I had now started making waves at Cadbury’s to get myself moved into a more artistic job. I had already been put on the ‘Letter Opening’ staff ~ a prestigious and trusted position for which I was paid extra, but which meant I had to start work an hour earlier. As I walked down from the car park in my gear I sometimes used to see a pretty young girl with dark curly hair also arriving, and she would seem to look my way and (I thought) smile. Shortly I got the news that I was to work in the Design Office, which is where the actual chocolate boxes, wrappers etc. were designed and painted, catalogues compiled, and such ~ as opposed to the Studio, which was concerned mainly with advertising.

On my first day there I found a girl working quietly at a desk at the back of the office, doing lettering. Yes, that girl. As it happened, I was working on a book which required lettering for its diagrams, so I asked Christine if she would be interested in supplying this. She was, and this meant I had to offer her a lift home on my bike; it turned out that riding pillion was just what she wanted! Needless to say, we started going out together. We went up to the Lake District (it rained) with Roger and his then girlfriend Eunice on our bikes, where Chris and I got engaged, and we even went on honeymoon, down to Torquay, on the T21. (It was a little unfortunate that halfway these some oily residue in the silencers caught fire. I wondered why motorists were flashing me, then glanced behind ~ to see a white fog obscuring the road! Fortunately it seemed fine once we let them cool down.)

The only serious accident I had on the T21 was one day when Roger and I got back to Cadbury’s early after lunch, and friends and fellow workers gathered around as usual. One, David Elkin, asked if we could go for a quick spin. We went up Bournville Lane, left into Lyndon Road, left again through Cotteridge, and then left down the Pershore Road through Stirchley. There was a car waiting to turn out of Maryvale Road, and it let Roger past on his Red Hunter. Only a few yards behind, I naturally expected him to wait for me too. But he didn’t. He came out, I swerved to avoid him, but one of my panniers caught his bumper and we slid across the road on our side. I only had minor injuries, the bike needed some repair; but poor Dave’s leg was fractured and he spent weeks in hospital. Still it could have been worse: if a lorry had been coming the other way, I probably wouldn’t be here to write this. . . The Police prosecuted the motorist and we had to give evidence in court, but of course motor cyclists are always suspect, and he only got a light fine, as I recall.

Chris and I continued going to work on the T21 until 1964, when our daughter Karen came along. Of course, this meant that the bike had to be swapped ~ for a second-hand Morris Minor. I advertised and sold it, not without some regrets, and handed it over to a young man, with his father, outside Bournville Church.
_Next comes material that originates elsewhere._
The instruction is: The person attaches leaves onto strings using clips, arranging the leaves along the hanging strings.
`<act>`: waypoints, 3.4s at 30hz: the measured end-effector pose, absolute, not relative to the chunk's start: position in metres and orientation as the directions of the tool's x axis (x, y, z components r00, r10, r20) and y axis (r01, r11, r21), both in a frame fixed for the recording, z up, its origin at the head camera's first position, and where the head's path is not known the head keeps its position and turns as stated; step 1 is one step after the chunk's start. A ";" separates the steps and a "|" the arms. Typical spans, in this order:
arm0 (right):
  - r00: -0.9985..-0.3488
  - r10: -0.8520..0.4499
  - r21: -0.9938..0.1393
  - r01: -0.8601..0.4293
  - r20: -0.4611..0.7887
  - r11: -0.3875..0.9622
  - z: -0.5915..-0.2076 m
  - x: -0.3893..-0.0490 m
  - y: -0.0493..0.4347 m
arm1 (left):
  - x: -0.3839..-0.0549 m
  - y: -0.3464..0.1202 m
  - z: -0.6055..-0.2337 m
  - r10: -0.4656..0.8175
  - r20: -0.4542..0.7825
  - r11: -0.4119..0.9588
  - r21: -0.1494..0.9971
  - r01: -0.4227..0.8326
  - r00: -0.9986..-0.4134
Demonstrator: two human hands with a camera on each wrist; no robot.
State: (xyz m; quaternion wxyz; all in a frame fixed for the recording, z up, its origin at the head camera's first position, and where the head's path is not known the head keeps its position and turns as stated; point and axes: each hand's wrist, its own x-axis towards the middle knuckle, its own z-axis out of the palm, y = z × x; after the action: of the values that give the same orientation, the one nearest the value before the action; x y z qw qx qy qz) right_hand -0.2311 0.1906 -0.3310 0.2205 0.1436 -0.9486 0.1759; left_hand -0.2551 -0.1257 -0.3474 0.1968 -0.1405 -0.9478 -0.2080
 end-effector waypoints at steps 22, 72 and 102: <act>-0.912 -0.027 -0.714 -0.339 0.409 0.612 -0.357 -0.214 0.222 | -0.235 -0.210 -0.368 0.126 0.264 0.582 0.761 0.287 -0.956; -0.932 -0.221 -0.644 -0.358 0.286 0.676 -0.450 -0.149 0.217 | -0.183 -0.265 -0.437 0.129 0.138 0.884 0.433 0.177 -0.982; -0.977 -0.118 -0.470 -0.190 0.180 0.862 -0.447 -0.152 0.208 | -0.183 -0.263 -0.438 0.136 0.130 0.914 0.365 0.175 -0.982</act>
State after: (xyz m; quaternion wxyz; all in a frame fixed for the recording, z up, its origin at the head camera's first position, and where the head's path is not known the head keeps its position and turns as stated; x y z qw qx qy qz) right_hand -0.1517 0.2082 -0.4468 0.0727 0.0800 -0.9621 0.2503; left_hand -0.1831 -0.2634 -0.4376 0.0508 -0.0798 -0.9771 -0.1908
After a few weeks I did buy a James 150, which was basically the same engine etc. as my first Francis Barnett, just to go to work on, but never got on with it as it now felt so small and tinny, and I only kept it for a few weeks. (And anyway my friend Tony Naylor, in the Design Office, took the p*** out of me for it ~ see cartoon above!) In 1965, after being asked to work on 2001: A Space Odyssey (but never doing so ~ another story I left a Staff Grade position at Cadbury’s to go freelance. We sold our bungalow at Hollywood, and after a brief spell in a caravan at Wootton Wawen we moved to a cottage at Haddiscoe in Norfolk, nine miles from Great Yarmouth, having been for several holidays on the Norfolk Broads. I hardly saw a motorbike then until I met fellow rock fan David Wallace (we used to go to see Pink Floyd, Focus or Hawkwind in Norwich), who had a Triumph 650 Bonneville, and he let me borrow it one afternoon to ride on the A143 into Beccles. That must have been around 1971.